Stark Contrasts

2 Mins read

Stark-Contrasts2Written by Peter Carroll — Have you ever wanted to snatch the iPod away from that youth in the next seat on the train, and fling it the length of the carriage? When you were sitting in the restaurant, deafened by the City wide boy at the next table braying into his Blackberry, did you ever dream of doing something unspeakable to him, probably involving his smartphone? Well, you are not alone, and in this fast-paced London thriller, someone is going around doing exactly what you wish you had the nerve to do. Except that they are going just a little bit further, and the results are far from pretty.

The task of tracking down this social avenger falls to Detective Inspector Adam Stark. He is from Alloa, hitherto only known to devotees of the Saturday afternoon football results, where their struggles with the likes of Brechin and Stranraer are dutifully reported. He has been posted south, and has to endure a constant barrage of jibes and niggles about his heritage which, had he been African or Asian, would certainly constitute racism. Aided by his beautiful partner, he struggles to make sense of a series of vigilante-style attacks, which seem to escalate from restorative justice to violent revenge.

The narrative certainly crackles with action, and we are not spared the gory details of the vengeance exacted upon the hapless victims. There is an interesting plot twist when one of the victims turns out be the scion of a well-connected family of violent gangsters, thus giving rise to a revenge-for-revenge sequence. In his battle to solve the case, Stark has to struggle through a sticky web of suburban petty villains, from the pedantic and authoritarian chairman of a swimming club to the low-rent doormen of a night club.

The book is well edited. This shouldn’t be an accolade, but in these days where anyone can be published, there is a sad lack of consistency in how books are presented to the reading – and paying – public. To maintain the mystery of who the real villains are, the author has different voices narrating different chapters.
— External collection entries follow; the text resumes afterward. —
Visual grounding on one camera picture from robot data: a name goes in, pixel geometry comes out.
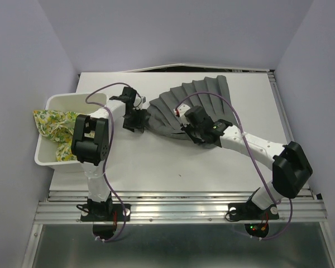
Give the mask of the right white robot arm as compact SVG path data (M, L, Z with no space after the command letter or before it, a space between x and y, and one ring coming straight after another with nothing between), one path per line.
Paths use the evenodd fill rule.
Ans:
M297 142L284 145L242 132L226 120L213 121L201 106L182 104L175 115L181 119L181 129L195 144L211 144L239 152L250 157L254 166L263 164L271 170L271 181L264 181L246 203L246 213L252 218L258 218L282 198L294 199L313 173Z

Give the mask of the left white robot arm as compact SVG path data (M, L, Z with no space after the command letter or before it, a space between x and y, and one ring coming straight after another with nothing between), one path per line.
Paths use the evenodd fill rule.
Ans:
M106 164L114 137L114 123L123 118L123 128L143 132L147 110L143 108L146 98L125 83L122 93L107 97L105 104L89 100L101 90L90 93L85 99L87 104L97 105L99 109L88 115L77 116L71 152L87 177L88 202L96 204L94 214L106 220L113 213L113 206L107 203L113 190L107 183Z

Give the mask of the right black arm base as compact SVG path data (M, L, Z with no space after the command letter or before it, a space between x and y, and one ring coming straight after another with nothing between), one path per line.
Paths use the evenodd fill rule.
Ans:
M269 221L280 217L275 205L262 210L252 203L231 203L224 218L228 222L245 221L245 230L250 236L266 238L270 229Z

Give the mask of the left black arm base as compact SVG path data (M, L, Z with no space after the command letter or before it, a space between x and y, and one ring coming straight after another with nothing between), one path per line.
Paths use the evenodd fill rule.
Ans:
M121 234L123 227L130 221L131 205L113 204L107 202L91 202L77 204L80 211L80 221L92 223L92 233L96 240L113 242Z

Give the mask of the grey pleated skirt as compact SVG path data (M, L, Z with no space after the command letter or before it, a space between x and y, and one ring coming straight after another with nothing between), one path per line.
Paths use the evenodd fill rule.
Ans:
M145 123L146 128L159 136L193 143L181 129L183 125L174 114L174 109L182 103L190 107L185 116L193 127L207 127L214 122L223 122L227 130L238 125L231 108L227 78L219 75L182 83L149 101L147 111L150 116Z

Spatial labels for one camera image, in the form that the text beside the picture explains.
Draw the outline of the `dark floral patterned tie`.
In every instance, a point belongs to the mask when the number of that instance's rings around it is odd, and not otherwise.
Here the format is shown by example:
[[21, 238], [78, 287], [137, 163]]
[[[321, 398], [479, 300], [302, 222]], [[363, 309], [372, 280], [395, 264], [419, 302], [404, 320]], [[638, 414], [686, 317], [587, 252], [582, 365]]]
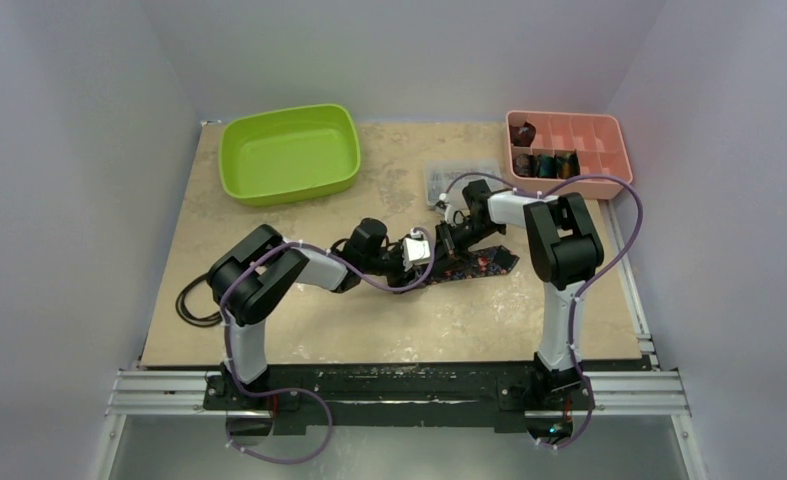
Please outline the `dark floral patterned tie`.
[[504, 276], [513, 271], [519, 260], [518, 255], [501, 245], [474, 250], [450, 266], [435, 267], [425, 284]]

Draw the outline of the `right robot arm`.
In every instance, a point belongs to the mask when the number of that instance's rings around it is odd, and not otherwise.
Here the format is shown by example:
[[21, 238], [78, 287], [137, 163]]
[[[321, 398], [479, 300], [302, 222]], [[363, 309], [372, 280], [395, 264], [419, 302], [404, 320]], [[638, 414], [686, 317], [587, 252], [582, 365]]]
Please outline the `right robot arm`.
[[484, 180], [462, 189], [468, 212], [460, 220], [446, 192], [434, 208], [444, 220], [435, 229], [436, 260], [430, 278], [448, 280], [474, 266], [470, 248], [509, 226], [525, 231], [529, 257], [544, 284], [544, 320], [534, 355], [529, 391], [545, 407], [565, 399], [581, 384], [580, 355], [574, 350], [579, 336], [582, 286], [604, 260], [604, 247], [578, 193], [530, 197], [513, 190], [492, 191]]

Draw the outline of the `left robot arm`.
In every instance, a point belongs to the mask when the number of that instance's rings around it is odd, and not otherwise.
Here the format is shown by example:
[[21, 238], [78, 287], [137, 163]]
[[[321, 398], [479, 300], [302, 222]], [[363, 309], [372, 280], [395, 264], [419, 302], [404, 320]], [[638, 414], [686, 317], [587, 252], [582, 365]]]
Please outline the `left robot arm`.
[[344, 293], [366, 282], [403, 293], [427, 279], [434, 259], [434, 242], [425, 229], [392, 242], [385, 224], [372, 218], [327, 249], [290, 240], [267, 224], [256, 228], [206, 275], [224, 323], [229, 397], [244, 409], [266, 399], [266, 321], [293, 286]]

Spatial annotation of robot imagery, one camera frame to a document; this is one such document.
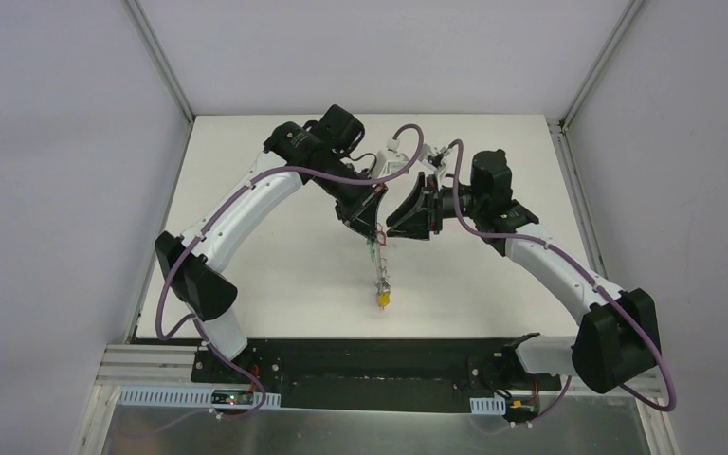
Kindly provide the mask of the green tag with key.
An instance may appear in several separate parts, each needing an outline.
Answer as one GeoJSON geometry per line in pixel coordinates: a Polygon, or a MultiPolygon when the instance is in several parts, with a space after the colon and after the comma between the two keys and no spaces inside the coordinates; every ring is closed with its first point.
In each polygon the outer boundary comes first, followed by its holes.
{"type": "Polygon", "coordinates": [[[368,249],[369,249],[370,259],[371,259],[371,261],[373,263],[375,263],[375,261],[376,261],[376,258],[375,258],[375,256],[376,256],[376,248],[375,248],[374,241],[368,239],[367,240],[367,246],[368,246],[368,249]]]}

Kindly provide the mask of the silver key with red tag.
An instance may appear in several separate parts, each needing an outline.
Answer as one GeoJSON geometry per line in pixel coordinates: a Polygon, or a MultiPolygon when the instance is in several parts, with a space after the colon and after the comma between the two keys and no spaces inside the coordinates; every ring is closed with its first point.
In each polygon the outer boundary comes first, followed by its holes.
{"type": "Polygon", "coordinates": [[[378,244],[380,246],[387,246],[388,245],[388,237],[387,237],[387,234],[384,231],[382,231],[382,230],[379,230],[379,231],[376,232],[376,240],[377,240],[377,242],[378,242],[378,244]]]}

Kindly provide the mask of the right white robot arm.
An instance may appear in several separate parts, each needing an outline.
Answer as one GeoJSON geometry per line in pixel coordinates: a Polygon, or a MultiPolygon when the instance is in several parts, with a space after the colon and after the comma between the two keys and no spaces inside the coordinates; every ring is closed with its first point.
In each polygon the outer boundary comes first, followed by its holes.
{"type": "Polygon", "coordinates": [[[573,337],[529,334],[501,350],[500,376],[521,389],[538,374],[576,376],[605,393],[663,363],[653,298],[625,290],[588,269],[560,247],[539,218],[513,196],[512,171],[503,150],[481,151],[470,179],[450,186],[419,173],[407,199],[388,217],[387,234],[427,240],[454,219],[502,257],[537,279],[568,311],[573,337]]]}

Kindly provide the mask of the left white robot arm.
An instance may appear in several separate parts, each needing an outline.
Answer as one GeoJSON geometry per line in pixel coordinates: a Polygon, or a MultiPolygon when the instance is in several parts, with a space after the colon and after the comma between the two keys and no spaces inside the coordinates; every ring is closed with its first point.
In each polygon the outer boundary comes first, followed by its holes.
{"type": "Polygon", "coordinates": [[[346,228],[376,239],[377,209],[387,187],[369,183],[343,161],[364,134],[364,125],[336,104],[318,120],[278,126],[245,177],[208,215],[179,235],[164,231],[155,239],[164,275],[160,296],[173,292],[186,304],[203,339],[219,352],[214,369],[228,383],[249,376],[251,358],[243,352],[247,337],[232,309],[238,288],[223,272],[274,208],[313,181],[334,199],[346,228]]]}
He lets us into the secret gradually, but the ultimate revelation was actually quite a surprise, and shows that Peter Carroll knows how to put an engaging story together.

This is a short book which is hardly more than a novella, but it is an entertaining read, and good food is sometimes served up in small portions. You may find the split-narrative technique irritating and puzzling at first, but it is essential to the author’s intention to keep the big secret from us until almost the last moment. Adam Stark is an engaging enough character, but as a Scottish detective, he is struggling for space in a very crowded literary room. His partner, Detective Constable Lara Katz is an alluring and admirable foil for her boss, but the author does rather labour the point that Stark finds it increasingly difficult to ignore what used to be called his ‘manly stirrings’ for his exotic junior. Maybe he should just do what comes naturally, so we can get on with what promises to be an engaging series of battles between Stark and a rich cast of metropolitan villains.